Indeed, the Syracuse school system came into the year with a deficit estimated somewhere between $15 and $50 million dollars, depending on who you asked, and either figure is scary. Rochester’s schools have an even bigger deficit to overcome. Where all the money has gone is easy to figure out; where new money is coming from is another matter.
So we’re now going to be in a pattern of larger classes because there are fewer teachers and fewer schools, as even in Liverpool some schools have already been closed, and others are being looked at. I can’t remember how many schools have been closed in Syracuse, and I’m sure other districts around the county are looking at the same time.
Things aren’t like they were when I was going to school. Unemployment is much higher. There’s actually way fewer kids across the board than back then; all the baby boomers have aged. New York requires teachers to get master’s degrees, which is a joke because it’s just a way to generate more money for the state without promising teachers that it’ll help them keep their jobs. It’s one reason why teachers need to be paid better, yet that’s being fought, along with health care benefits.
Take a look at what’s going on in South Dakota. This year many school districts will be on a 4-day school week because they don’t have the money to pay for a full week of teaching. This means some parents are going to have to alter their schedules to be home with the kids or pay more for child care so they can stay at work, which will cost them more money they don’t really have. It has happened in many other places across the country already.

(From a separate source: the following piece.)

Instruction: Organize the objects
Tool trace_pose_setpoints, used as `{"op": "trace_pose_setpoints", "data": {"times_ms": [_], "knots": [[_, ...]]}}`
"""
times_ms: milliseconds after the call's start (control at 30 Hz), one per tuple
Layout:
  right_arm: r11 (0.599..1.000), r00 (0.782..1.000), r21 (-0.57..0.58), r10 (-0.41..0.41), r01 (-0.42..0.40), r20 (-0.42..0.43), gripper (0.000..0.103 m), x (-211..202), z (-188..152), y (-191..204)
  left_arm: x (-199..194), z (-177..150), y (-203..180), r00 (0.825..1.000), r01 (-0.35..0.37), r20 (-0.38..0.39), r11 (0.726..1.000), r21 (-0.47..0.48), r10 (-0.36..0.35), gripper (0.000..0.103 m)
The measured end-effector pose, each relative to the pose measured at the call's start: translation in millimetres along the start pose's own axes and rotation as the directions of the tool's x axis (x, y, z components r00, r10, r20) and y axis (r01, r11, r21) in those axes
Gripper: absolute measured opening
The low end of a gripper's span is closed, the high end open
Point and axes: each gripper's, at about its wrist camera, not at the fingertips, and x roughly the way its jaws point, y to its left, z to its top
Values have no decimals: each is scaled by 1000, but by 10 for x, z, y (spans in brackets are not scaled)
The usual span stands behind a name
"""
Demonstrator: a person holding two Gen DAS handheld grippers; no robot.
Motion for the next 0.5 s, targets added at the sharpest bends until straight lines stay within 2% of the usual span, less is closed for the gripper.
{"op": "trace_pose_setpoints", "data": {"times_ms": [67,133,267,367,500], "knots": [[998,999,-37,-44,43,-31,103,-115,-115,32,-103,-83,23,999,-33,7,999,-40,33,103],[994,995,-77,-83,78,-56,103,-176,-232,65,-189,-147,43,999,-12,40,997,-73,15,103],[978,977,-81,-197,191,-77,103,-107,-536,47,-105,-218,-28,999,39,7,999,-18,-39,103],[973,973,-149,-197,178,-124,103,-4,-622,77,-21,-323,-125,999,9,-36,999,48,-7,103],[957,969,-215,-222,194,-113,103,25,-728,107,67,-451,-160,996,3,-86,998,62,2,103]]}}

One thing that’s always bothered me is that when people say “I don’t want that” they almost never have another plan. It’s easy to complain and say “no”, but it’s hard to think of other ways around the issue. It’s one of the things I thought was unfair in the treatment or our former Governor Patterson, because he at least kept coming up with ideas to raise money, even if some of us didn’t like those ideas. But no one came up with anything better.
If parents really want to have a legitimate say in these matters, they need to think about the ramifications of what they think they want. Sometimes when you get exactly what you say you want, it turns out to be much worse and then you’re saying “I didn’t think that would happen”. Putting sixth graders in middle school doesn’t hurt anyone; it happens all over the country. Putting all the students in high school in the same building won’t hurt anyone if there’s a place for them; when I went there we had too many kids.
This needs to be a joint venture, but if one side just keeps fighting without offering anything, no one benefits.